- **EXERCISE DIRECTIONS**
All lines from the one with "Exercise. Put one or more markers on the wrist" through the last line of the data below should be copied exactly; please add nothing.

——————

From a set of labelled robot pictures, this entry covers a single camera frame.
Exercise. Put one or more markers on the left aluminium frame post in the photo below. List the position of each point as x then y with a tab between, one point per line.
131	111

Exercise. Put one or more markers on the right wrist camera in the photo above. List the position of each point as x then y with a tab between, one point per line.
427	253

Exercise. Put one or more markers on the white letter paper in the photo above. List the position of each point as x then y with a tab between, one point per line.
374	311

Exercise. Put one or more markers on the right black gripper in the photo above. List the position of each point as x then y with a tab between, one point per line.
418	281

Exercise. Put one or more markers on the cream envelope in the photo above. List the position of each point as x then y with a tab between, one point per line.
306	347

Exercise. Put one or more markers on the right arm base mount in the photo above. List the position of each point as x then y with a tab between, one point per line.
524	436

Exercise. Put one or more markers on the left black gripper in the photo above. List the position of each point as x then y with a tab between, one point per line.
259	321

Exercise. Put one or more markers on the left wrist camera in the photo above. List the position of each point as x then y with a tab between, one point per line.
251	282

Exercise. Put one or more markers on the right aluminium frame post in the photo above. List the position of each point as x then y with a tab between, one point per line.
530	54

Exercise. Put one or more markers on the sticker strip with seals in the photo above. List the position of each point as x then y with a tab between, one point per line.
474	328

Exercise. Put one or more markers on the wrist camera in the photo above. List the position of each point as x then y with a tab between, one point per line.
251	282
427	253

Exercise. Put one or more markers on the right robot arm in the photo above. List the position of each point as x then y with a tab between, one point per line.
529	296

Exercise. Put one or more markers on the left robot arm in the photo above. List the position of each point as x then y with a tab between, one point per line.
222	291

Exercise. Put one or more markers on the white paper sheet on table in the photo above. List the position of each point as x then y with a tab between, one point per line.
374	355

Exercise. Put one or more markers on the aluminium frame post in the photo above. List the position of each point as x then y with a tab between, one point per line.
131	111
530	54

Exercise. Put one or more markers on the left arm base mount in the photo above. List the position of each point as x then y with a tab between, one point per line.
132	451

——————

- **EXERCISE SOLUTION**
Exercise. Put one or more markers on the wrist camera in the photo above. List the position of each point as x then y with a tab between, one point per line.
251	282
427	253

Exercise. Put one or more markers on the right robot arm in the photo above. List the position of each point as x then y with a tab between, one point per line.
529	296

Exercise. Put one or more markers on the left robot arm in the photo above. List the position of each point as x then y with a tab between, one point per line.
222	291

Exercise. Put one or more markers on the white paper sheet on table in the photo above. List the position of each point as x then y with a tab between, one point per line.
374	355

Exercise. Put one or more markers on the aluminium frame post in the photo above. List the position of each point as x then y with a tab between, one point per line.
131	111
530	54

Exercise. Put one or more markers on the left arm base mount in the photo above. List the position of each point as x then y with a tab between, one point per line.
132	451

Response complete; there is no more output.